Material for this exercise:
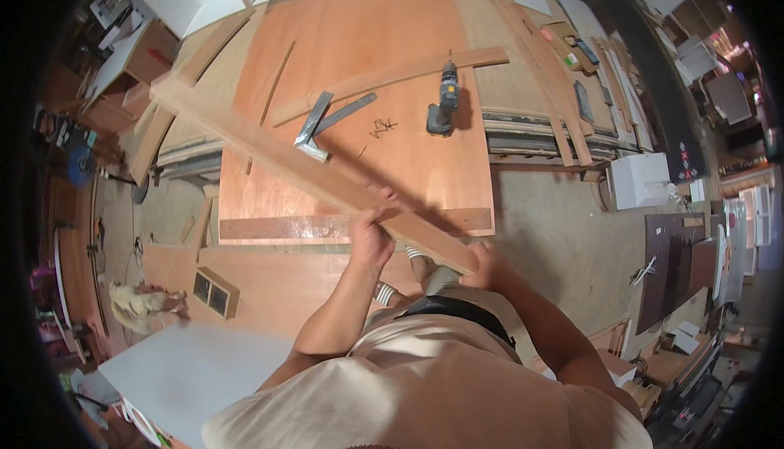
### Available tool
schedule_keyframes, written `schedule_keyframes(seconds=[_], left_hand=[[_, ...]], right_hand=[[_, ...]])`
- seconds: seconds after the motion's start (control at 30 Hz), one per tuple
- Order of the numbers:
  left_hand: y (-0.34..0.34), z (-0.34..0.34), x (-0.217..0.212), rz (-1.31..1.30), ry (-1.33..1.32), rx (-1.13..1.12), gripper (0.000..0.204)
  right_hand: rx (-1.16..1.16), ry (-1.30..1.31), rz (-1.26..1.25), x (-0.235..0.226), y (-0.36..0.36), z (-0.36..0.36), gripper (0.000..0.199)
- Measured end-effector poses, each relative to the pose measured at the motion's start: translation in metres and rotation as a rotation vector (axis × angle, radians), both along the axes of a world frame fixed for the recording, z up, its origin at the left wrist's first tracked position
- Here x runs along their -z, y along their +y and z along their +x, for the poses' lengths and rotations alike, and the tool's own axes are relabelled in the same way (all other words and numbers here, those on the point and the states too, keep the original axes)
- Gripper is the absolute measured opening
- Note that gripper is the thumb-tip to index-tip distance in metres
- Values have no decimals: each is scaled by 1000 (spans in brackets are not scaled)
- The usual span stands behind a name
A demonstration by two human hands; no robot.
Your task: The person uses a cordless drill to fasten screws into wooden boards and strips on a workbench, aligning pieces and securing them together. They repeatedly position wood, insert screws, and drive them in, assembling a larger wooden structure.
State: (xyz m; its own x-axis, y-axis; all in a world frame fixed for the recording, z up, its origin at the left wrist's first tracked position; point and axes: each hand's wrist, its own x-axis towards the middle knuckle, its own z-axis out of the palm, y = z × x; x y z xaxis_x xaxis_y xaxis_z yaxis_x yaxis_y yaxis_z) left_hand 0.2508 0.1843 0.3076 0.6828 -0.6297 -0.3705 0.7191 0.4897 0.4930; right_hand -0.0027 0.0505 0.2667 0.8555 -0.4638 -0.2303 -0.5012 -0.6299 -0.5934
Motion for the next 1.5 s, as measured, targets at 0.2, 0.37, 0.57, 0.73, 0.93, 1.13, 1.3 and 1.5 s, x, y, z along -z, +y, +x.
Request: schedule_keyframes(seconds=[0.2,0.37,0.57,0.73,0.93,1.13,1.3,1.5], left_hand=[[-116,-24,-80,30,-506,248,51],[-108,-33,-30,119,-658,638,24],[-56,-63,124,669,-503,436,24],[-47,-123,157,855,-144,144,14],[-60,-205,171,1081,-100,9,7],[-105,-194,137,1198,-226,-58,12],[-117,-177,124,1240,-323,147,30],[-164,-132,122,1129,-495,125,29]], right_hand=[[479,-279,-29,-17,-28,-56,56],[711,-175,-341,4,-142,-94,50],[808,96,-545,35,-331,-57,64],[863,272,-539,96,-487,-26,66],[771,438,-450,112,-562,16,62],[754,507,-478,156,-592,18,71],[788,494,-357,134,-571,24,69],[473,-432,-27,202,-548,41,32]])
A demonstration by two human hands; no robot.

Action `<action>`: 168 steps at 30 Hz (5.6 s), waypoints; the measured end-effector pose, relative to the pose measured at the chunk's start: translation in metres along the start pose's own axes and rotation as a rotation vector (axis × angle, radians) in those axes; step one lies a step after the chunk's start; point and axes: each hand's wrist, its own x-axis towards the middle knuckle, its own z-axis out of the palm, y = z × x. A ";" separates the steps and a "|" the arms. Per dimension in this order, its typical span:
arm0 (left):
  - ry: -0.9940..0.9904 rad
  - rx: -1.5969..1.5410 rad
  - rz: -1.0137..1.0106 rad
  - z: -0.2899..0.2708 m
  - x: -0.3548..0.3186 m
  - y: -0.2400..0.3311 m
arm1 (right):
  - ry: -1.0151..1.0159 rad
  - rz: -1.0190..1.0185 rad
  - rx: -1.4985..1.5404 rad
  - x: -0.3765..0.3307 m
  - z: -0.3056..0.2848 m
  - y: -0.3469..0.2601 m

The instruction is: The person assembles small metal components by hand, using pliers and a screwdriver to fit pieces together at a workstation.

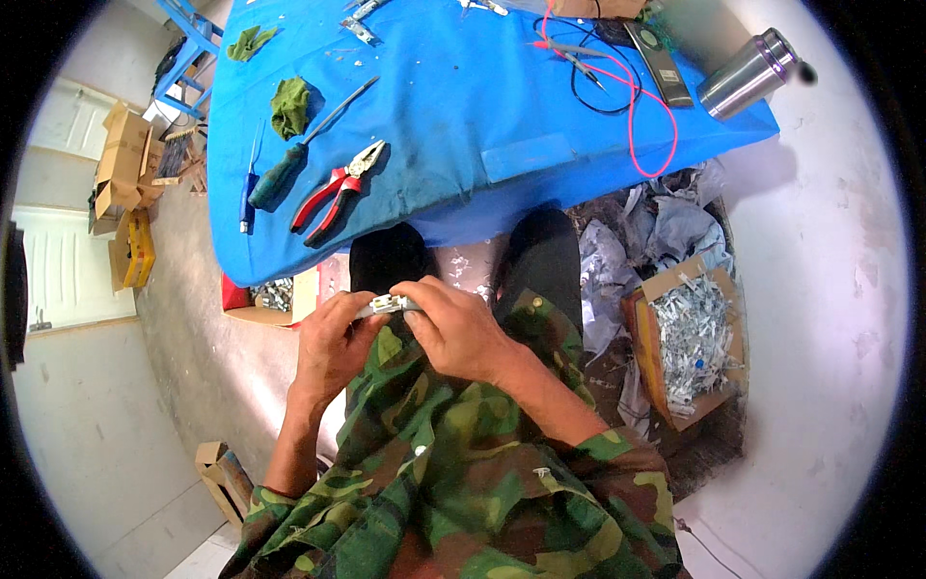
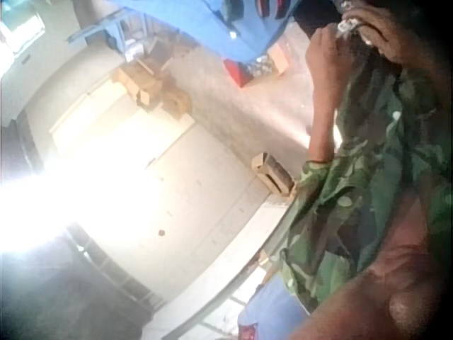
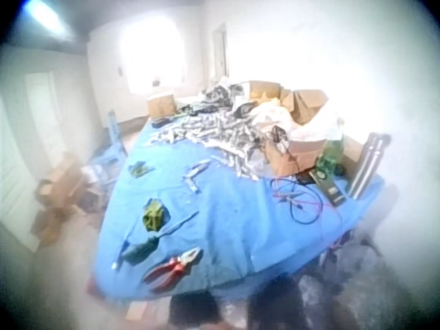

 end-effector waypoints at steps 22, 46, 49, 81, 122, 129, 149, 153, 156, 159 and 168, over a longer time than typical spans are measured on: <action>-0.220 0.032 -0.108 0.007 0.009 0.015 | 0.084 -0.053 -0.019 -0.003 0.007 0.006; 0.161 -0.093 -0.227 0.017 0.000 -0.007 | 0.463 0.396 0.309 -0.027 0.002 0.053; 0.209 -0.030 -0.185 0.001 0.006 -0.011 | 0.494 0.515 0.391 -0.038 -0.003 0.065; 0.574 -0.673 -0.624 -0.056 -0.067 -0.102 | 0.407 0.817 0.631 -0.061 0.026 0.117; 0.209 -0.118 -0.180 0.031 0.007 0.018 | 0.621 0.760 0.706 -0.071 0.011 0.111; 0.429 0.022 -0.124 -0.020 0.023 -0.007 | 0.618 0.387 0.332 -0.018 -0.029 0.041; 0.566 0.049 -0.036 -0.039 0.078 -0.085 | 0.339 -0.036 -0.597 0.139 -0.044 0.035; 0.545 0.141 0.033 -0.029 0.083 -0.094 | 0.331 -0.028 -0.714 0.145 -0.030 0.046; 0.550 0.170 0.035 -0.028 0.084 -0.096 | 0.343 -0.039 -0.694 0.146 -0.030 0.050; 0.550 0.173 0.027 -0.026 0.084 -0.097 | 0.364 -0.057 -0.687 0.148 -0.030 0.051; 0.574 0.205 0.043 -0.023 0.086 -0.095 | 0.389 -0.065 -0.679 0.149 -0.027 0.053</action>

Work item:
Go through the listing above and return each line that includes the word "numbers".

Exercise result:
- Order of the numbers:
- Here x runs along their -z, y along their +y and z along their +x, for the poses' lengths and rotations alike, and the tool's own axes are relabelled in the same way (all other words and numbers here, those on the point and the states too, keep the original axes)

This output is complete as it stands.